> _WHAT IS BEING ASKED_
Your answer must hold only the lines below from the line containing "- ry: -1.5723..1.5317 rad" through the line containing "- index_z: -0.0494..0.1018", each reproduced exactly.

> _STORED DATA_

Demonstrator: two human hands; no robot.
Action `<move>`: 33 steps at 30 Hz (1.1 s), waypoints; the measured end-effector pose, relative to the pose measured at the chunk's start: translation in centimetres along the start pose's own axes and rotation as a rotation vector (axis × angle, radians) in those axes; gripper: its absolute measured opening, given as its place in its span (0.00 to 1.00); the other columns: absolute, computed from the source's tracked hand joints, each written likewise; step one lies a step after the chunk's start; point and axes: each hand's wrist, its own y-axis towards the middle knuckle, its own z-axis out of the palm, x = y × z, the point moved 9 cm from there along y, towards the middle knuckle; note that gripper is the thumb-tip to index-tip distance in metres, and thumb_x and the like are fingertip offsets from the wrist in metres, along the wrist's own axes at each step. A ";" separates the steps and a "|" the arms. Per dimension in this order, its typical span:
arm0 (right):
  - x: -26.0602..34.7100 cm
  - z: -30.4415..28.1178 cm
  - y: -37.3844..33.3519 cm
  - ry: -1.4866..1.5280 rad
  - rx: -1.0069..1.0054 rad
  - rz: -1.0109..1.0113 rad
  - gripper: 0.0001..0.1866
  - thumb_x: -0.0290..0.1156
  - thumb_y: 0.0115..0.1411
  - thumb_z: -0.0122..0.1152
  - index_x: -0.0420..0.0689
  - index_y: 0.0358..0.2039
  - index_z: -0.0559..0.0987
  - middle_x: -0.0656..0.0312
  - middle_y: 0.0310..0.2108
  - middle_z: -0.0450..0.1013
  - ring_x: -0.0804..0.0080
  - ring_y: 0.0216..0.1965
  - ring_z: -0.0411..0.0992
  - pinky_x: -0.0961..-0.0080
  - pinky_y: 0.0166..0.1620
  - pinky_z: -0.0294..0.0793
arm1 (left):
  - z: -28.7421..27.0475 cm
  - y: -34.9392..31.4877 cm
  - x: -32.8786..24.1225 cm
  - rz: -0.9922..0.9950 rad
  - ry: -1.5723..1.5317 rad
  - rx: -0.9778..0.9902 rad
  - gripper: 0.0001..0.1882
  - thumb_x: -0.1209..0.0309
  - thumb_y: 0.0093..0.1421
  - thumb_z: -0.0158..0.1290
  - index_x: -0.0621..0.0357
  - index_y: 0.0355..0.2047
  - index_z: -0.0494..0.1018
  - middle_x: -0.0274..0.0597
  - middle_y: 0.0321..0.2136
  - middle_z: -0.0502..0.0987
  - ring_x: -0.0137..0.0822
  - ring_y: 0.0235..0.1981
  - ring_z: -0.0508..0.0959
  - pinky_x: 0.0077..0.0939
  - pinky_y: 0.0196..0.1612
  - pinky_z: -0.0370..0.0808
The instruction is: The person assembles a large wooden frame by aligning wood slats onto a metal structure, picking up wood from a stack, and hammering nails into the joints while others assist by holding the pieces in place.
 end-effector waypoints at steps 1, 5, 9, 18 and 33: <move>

> _REPLY_
  - ry: -1.5723..1.5317 rad
  - rx: -0.9778..0.9902 rad
  - gripper: 0.0001..0.1882
  - thumb_x: -0.1209..0.0309
  - thumb_y: 0.0093..0.1421
  - thumb_z: -0.0158..0.1290
  - index_x: -0.0621..0.0357
  - index_y: 0.0355..0.2047
  - index_z: -0.0494..0.1018

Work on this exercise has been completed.